I've posted a few different data sets for you to try your program on the course page (here is a link). "fox.txt" and "sam.txt" are the texts from two Dr. Seuss books. Try out these different files and see what the data looks like.

The other files contain much more text and will therefore have many more different words that will force your graph to have fairly a large x maximum. If you just look at the graph as is, most of the interesting information is lost by these large magnitudes. To see this picture better, you can use the "zoom in" tool in the matplotlib window to zoom in on the lower left corner.
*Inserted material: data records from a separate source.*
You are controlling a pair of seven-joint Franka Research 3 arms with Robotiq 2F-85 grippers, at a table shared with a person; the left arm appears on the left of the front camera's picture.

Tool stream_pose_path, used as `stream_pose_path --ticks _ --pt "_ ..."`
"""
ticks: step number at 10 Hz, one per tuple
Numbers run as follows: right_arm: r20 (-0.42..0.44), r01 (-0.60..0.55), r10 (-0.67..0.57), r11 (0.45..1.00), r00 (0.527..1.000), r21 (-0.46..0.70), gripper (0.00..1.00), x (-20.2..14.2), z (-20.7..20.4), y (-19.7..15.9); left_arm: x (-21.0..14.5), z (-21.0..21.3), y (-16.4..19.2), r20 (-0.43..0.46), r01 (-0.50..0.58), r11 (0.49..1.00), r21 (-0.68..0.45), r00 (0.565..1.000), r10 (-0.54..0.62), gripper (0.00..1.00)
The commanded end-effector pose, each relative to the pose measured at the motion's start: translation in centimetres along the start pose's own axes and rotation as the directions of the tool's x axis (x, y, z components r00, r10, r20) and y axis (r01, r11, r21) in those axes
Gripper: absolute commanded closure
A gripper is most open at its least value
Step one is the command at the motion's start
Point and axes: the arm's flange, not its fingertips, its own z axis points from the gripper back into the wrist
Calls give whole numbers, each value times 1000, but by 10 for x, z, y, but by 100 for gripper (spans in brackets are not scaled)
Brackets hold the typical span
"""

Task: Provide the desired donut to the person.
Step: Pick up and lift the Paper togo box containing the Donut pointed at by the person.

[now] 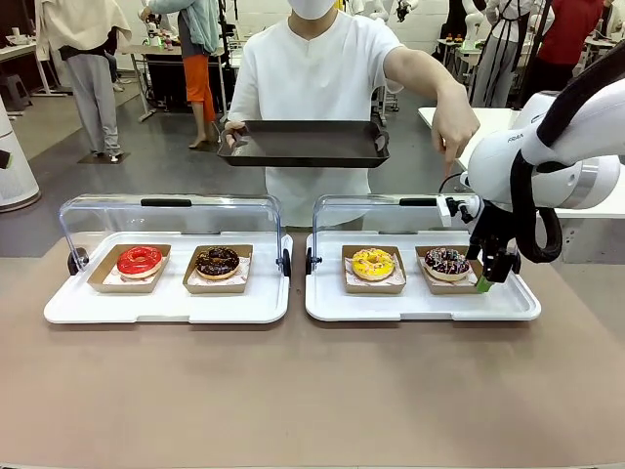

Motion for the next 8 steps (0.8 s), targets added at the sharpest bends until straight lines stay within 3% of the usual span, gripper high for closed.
stream_pose_path --ticks 1,8 --pt "-38 6 -6 1000 999 -9 0 -5 -8 -16 1 0 0 12 3 1000 0 1000 -3 0" --pt "-72 -29 28 1000 997 -6 0 -15 -42 -17 1 0 0 12 3 1000 0 1000 -3 0"
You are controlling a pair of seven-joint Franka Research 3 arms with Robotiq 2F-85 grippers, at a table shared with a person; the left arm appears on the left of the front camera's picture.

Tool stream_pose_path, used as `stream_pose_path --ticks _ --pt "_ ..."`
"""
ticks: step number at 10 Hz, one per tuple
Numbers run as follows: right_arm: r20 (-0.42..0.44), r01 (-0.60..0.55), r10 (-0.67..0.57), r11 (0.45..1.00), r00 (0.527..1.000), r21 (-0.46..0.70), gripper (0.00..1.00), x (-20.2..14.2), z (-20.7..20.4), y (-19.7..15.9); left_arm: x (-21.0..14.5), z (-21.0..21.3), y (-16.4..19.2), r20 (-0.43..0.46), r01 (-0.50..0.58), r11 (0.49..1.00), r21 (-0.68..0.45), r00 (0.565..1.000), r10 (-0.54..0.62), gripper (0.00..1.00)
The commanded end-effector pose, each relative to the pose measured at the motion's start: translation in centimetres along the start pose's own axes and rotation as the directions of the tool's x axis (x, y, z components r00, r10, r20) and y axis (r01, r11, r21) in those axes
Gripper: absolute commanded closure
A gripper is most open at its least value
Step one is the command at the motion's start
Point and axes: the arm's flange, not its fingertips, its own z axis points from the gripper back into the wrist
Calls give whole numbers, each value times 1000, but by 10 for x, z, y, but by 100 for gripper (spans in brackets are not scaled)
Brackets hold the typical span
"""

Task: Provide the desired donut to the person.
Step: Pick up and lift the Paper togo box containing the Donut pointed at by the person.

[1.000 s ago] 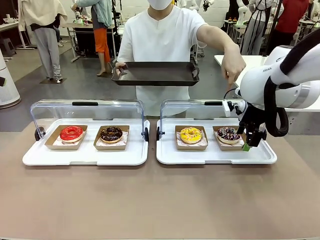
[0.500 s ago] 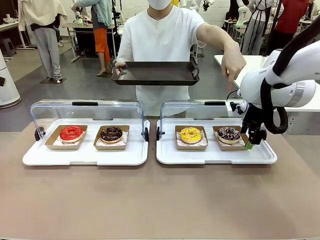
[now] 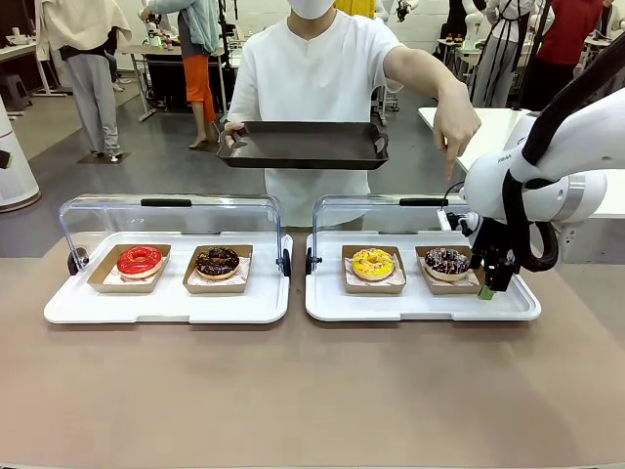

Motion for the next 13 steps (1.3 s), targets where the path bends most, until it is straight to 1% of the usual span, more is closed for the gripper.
stream_pose_path --ticks 1,7,11,12,13 --pt "-26 -10 10 1000 1000 -24 0 0 -10 0 1 0 0 12 3 1000 0 1000 -3 0" --pt "-46 12 -12 1000 999 3 0 -2 -16 1 1 0 0 12 3 1000 0 1000 -3 0" --pt "-45 3 -2 1000 999 14 0 -5 -19 2 1 0 0 12 3 1000 0 1000 -3 0" --pt "-39 -2 2 1000 999 12 59 -5 -20 3 1 0 0 12 3 1000 0 1000 -3 0" --pt "-35 0 1 1000 999 9 59 -6 -20 2 1 0 0 12 3 1000 0 1000 -3 0"
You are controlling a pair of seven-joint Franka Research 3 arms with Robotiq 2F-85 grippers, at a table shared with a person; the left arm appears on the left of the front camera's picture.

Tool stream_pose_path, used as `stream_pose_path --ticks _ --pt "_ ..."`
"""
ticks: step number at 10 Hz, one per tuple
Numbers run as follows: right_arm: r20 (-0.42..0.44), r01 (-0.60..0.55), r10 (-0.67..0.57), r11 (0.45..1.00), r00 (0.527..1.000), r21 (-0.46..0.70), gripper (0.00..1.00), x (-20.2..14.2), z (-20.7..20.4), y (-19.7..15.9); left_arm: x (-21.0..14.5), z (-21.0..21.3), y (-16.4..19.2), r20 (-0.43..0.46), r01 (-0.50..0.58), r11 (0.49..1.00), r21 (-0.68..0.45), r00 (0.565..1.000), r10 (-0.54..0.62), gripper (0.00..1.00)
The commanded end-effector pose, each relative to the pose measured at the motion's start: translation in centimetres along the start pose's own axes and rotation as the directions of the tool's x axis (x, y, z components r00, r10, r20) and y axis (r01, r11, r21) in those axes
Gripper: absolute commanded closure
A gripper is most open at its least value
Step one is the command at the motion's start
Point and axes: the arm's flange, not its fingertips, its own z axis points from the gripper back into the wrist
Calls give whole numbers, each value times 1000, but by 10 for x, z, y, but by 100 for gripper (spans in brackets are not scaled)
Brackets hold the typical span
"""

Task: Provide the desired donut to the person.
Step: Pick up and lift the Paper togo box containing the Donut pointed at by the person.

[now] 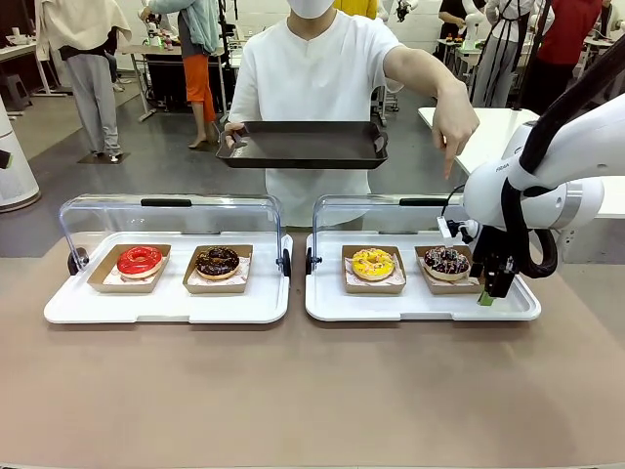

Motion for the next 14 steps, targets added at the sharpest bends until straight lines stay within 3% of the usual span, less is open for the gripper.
stream_pose_path --ticks 1,2,3,10,14 --pt "-26 -6 6 1000 1000 -4 100 -2 -8 1 1 0 0 12 3 1000 0 1000 -3 0" --pt "-25 -7 7 1000 1000 -3 64 -2 -8 1 1 0 0 12 3 1000 0 1000 -3 0" --pt "-27 -6 6 1000 1000 -2 100 -3 -9 1 1 0 0 12 3 1000 0 1000 -3 0" --pt "-40 -21 21 1000 999 -7 100 -3 -8 0 1 0 0 12 3 1000 0 1000 -3 0" --pt "-59 -21 20 1000 998 -14 100 2 33 27 1 0 0 12 3 1000 0 1000 -3 0"
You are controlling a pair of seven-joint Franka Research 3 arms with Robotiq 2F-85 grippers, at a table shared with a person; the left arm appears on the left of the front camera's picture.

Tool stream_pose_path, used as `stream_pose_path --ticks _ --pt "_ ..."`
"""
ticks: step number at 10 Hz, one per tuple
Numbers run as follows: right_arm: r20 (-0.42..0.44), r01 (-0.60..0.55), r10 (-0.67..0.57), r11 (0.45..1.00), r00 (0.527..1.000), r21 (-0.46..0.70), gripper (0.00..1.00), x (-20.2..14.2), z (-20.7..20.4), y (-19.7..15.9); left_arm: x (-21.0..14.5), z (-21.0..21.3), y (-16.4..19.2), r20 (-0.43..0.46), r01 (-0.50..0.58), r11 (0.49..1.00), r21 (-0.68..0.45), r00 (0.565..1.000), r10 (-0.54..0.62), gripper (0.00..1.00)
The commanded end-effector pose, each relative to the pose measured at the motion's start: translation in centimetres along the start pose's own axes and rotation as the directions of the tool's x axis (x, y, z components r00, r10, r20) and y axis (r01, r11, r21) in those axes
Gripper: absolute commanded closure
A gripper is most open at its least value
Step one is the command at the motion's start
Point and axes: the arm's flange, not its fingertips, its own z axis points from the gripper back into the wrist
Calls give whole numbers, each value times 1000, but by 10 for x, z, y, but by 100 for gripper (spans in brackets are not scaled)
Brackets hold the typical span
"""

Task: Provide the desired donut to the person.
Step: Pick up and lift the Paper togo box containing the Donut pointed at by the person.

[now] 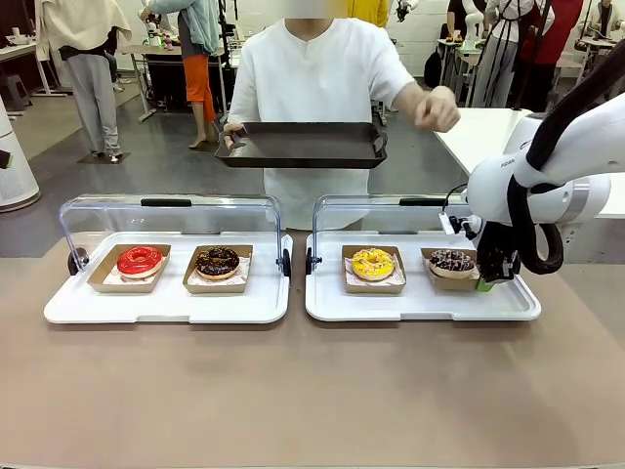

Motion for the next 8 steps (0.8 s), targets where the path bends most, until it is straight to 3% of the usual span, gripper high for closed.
stream_pose_path --ticks 1,5,8 --pt "-39 11 -11 1000 999 2 100 2 32 31 1 0 0 12 3 1000 0 1000 -3 0" --pt "-47 62 -61 998 997 13 100 5 93 93 1 0 0 12 3 1000 0 1000 -3 0" --pt "-60 4 -6 999 998 -49 100 9 137 144 1 0 0 12 3 1000 0 1000 -3 0"
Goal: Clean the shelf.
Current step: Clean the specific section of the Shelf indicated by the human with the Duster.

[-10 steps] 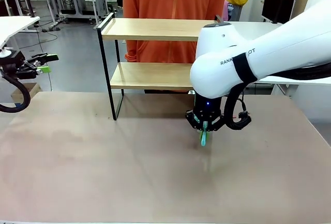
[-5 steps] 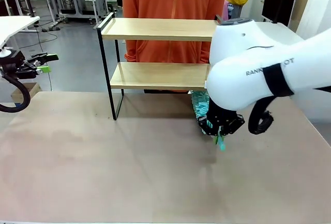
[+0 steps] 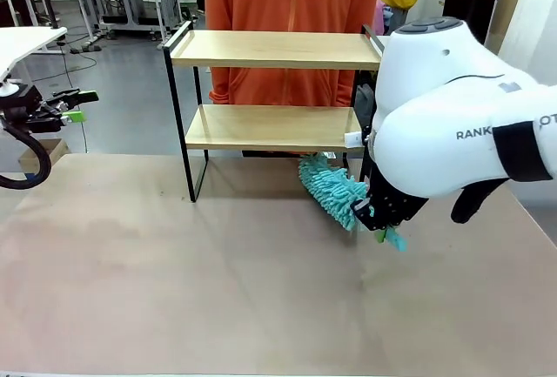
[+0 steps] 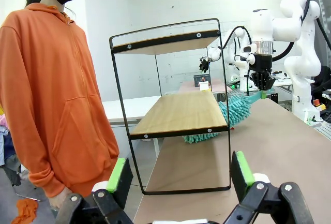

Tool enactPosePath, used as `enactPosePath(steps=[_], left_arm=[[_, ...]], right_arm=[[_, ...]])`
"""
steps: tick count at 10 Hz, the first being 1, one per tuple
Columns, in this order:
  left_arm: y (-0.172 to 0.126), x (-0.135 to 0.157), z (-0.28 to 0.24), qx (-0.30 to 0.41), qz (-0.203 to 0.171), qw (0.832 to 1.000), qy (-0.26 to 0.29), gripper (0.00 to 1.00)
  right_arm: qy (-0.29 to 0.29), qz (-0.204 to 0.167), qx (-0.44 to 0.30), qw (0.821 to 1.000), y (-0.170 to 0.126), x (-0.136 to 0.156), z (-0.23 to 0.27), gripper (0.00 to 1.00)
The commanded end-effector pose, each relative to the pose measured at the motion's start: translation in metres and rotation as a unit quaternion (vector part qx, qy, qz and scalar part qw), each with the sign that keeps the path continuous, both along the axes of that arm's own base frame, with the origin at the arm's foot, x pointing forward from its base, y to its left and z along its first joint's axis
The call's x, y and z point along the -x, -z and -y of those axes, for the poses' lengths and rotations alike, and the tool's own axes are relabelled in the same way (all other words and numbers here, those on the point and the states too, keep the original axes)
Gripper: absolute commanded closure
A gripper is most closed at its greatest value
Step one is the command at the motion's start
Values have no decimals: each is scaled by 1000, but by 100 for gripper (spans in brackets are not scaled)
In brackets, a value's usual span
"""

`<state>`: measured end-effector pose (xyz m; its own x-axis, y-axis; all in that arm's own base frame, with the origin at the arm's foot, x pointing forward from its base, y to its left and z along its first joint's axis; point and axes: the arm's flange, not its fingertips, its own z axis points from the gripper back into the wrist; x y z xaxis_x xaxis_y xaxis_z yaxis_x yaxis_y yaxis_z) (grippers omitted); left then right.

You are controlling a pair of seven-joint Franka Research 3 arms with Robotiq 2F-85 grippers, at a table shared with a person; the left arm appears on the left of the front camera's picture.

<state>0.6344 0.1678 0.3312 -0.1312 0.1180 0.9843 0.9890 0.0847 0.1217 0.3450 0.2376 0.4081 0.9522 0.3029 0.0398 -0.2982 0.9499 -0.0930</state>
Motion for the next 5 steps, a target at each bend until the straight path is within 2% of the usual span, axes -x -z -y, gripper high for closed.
enactPosePath(steps=[1, 3, 5], left_arm=[[-3, 2, 1, -2, 7, 1000, -1, 0], [-3, 2, 1, -2, 7, 1000, -1, 0], [-3, 2, 1, -2, 7, 1000, -1, 0]], right_arm=[[-87, -15, -1, 996, -3, 7, 11, 87], [-168, 5, 20, 986, -3, 16, 10, 87], [-231, -5, 27, 973, -11, 27, 19, 87]])
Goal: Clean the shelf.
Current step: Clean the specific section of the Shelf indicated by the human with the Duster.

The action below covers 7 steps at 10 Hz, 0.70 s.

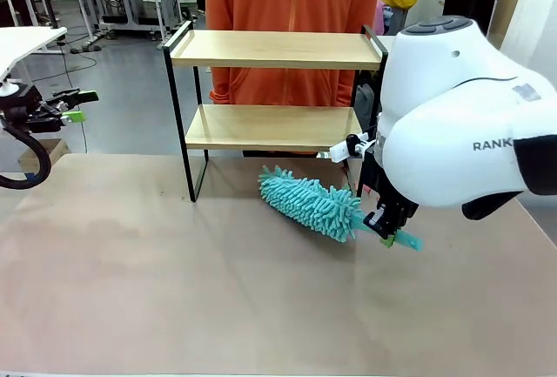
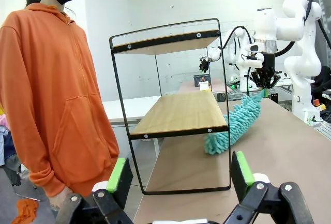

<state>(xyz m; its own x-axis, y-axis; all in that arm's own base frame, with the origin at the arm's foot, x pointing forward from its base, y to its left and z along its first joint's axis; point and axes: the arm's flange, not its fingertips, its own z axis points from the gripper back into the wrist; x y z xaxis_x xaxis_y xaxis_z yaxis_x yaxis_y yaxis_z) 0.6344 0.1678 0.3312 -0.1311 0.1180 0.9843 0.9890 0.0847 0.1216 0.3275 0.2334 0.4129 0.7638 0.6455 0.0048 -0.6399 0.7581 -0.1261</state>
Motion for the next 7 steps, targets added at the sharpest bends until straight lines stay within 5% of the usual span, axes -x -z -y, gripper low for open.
enactPosePath(steps=[1, 4, 7], left_arm=[[-3, 2, 1, -2, 7, 1000, -1, 0], [-3, 2, 1, -2, 7, 1000, -1, 0], [-3, 2, 1, -2, 7, 1000, -1, 0]], right_arm=[[-55, -10, 17, 998, -16, 20, 22, 87], [-145, -69, 68, 985, -73, 59, 55, 87], [-162, -90, 104, 977, -119, 95, 83, 87]])
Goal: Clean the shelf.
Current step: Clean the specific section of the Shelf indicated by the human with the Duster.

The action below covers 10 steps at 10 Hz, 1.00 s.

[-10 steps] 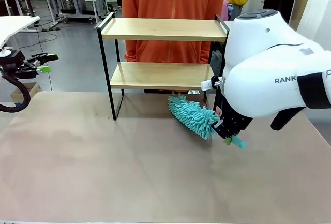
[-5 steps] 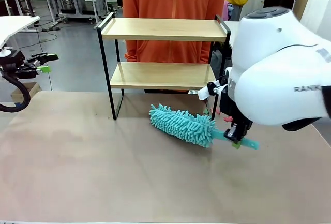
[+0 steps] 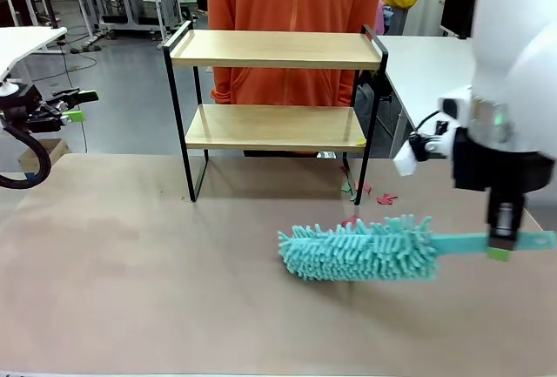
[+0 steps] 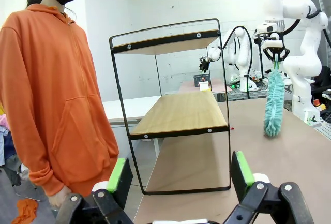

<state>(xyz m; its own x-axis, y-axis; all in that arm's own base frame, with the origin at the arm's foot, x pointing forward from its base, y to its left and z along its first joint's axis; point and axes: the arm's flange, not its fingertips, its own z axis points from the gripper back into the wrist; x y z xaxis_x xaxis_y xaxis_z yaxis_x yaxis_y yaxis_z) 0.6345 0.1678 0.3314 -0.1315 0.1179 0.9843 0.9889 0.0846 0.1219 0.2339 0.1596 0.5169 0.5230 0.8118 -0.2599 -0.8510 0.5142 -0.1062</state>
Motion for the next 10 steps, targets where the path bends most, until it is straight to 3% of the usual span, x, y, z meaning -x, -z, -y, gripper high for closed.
enactPosePath(steps=[1, 3, 4, 5, 10], left_arm=[[-3, 2, 1, -2, 7, 1000, -1, 0], [-3, 2, 1, -2, 7, 1000, -1, 0], [-3, 2, 1, -2, 7, 1000, -1, 0], [-3, 2, 1, -2, 7, 1000, -1, 0], [-3, 2, 1, -2, 7, 1000, -1, 0]], right_arm=[[-9, 11, 17, 1000, -26, 7, 22, 87], [-3, 15, 9, 1000, -42, 5, 44, 87], [3, 1, -1, 1000, -43, -2, 47, 87], [11, 15, 16, 1000, -37, 13, 34, 87], [11, 15, 16, 1000, -37, 13, 34, 87]])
Alternatively, you can modify your script to discard some of the higher x values (if you do this later approach, don't forget to change it back when you're done).

### Extra points

You may earn up to 2 extra points on this assignment. Below are some ideas, but you may incorporate your own if you'd like. Make sure to document your extra point additions in comments at the top of the file.
• Sort the dictionary of counts to find the 10 most frequent words
• Include a function to generate a plot of word versus frequency where the words are sorted by frequency from largest to smallest
• Print out other statistics about the words in the file
• Remove punctuation, etc., from the words to count "real" words

### When you're done

Make sure that your program is properly commented:
• You should have comments at the very beginning of the file stating your name, course (including section number), assignment number and the date.
• Each function should have an appropriate docstring
• Other miscellaneous comments to make things clear
In addition, make sure that you've used good style.

#### Submission procedure

Submit your .py file online using the digital submission link on the course web page. You must have submitted it online before the beginning of class on Wednesday.